BB-63: Improving Composability of GrB_init() and GrB_finalize()

Creating this issue based on our discussion of issue BB-10: [(https://bitbucket.org/aydozz/graph-blas-spec/issues/10/clarify-grb_init-and-grb_finalize-errors)]

Suppose there are two higher-level libraries, A and B, that both use GraphBLAS internally, opaque to the user.

A::init();
B::init();

auto a = A::DataType();
...

B::finalize();
A::finalize();

Currently, GrB_initmay only be called once. If B attempts to call GrB_initafter A has already initialized a GraphBLAS context, this will result in undefined behavior. Two possible solutions that could allow this code to work include 1) adding GrB_initializedand GrB_finalizedfunctions, allowing B to check whether there is a GraphBLAS context, or else 2) allowing GrB_init and GrB_finalize to be called more than once.
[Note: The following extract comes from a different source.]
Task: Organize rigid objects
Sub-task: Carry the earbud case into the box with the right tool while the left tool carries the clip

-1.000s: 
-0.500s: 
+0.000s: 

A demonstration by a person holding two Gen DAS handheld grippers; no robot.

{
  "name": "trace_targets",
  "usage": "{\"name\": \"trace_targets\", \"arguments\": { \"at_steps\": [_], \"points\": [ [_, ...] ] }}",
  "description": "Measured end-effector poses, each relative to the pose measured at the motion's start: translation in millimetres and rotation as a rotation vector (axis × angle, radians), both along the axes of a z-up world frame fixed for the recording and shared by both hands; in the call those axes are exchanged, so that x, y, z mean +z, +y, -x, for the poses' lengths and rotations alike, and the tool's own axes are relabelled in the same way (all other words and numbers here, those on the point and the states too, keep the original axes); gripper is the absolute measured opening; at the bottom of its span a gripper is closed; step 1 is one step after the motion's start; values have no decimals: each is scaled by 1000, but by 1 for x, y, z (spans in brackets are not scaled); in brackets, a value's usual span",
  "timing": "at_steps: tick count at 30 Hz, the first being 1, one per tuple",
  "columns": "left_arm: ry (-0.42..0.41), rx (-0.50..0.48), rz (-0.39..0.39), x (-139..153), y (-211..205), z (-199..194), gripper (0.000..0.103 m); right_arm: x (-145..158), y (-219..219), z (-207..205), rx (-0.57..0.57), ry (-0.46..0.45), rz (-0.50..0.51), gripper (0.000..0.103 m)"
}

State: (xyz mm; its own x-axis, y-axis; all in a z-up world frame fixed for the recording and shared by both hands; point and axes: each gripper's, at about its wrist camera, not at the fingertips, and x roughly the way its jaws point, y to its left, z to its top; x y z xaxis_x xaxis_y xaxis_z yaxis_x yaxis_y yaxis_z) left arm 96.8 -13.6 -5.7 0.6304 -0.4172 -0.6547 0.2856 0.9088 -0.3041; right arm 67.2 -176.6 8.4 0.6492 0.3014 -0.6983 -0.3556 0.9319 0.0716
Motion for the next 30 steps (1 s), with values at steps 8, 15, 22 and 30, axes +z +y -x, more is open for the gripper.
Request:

The current workaround for this would likely be to have the user call GrB_init, then pass any necessary information about the context into A::init() and B::init().

In our call this week, Jose pointed out an issue arising when high-level libraries are used in a non-overlapping way.

A::init();
A::finalize();

B::init();
B::finalize();

Currently, similar to MPI and OpenSHMEM, GraphBLAS does not allow initializing a new context after GrB_finalize has been called. Supporting this use case would likely require allowing GrB_init to be called more than once in an application. Otherwise, the user will always need to initialize GraphBLAS themselves.

I currently use GrB_init and GrB_finalize to initialize some global space, and nesting them like this will cause failures.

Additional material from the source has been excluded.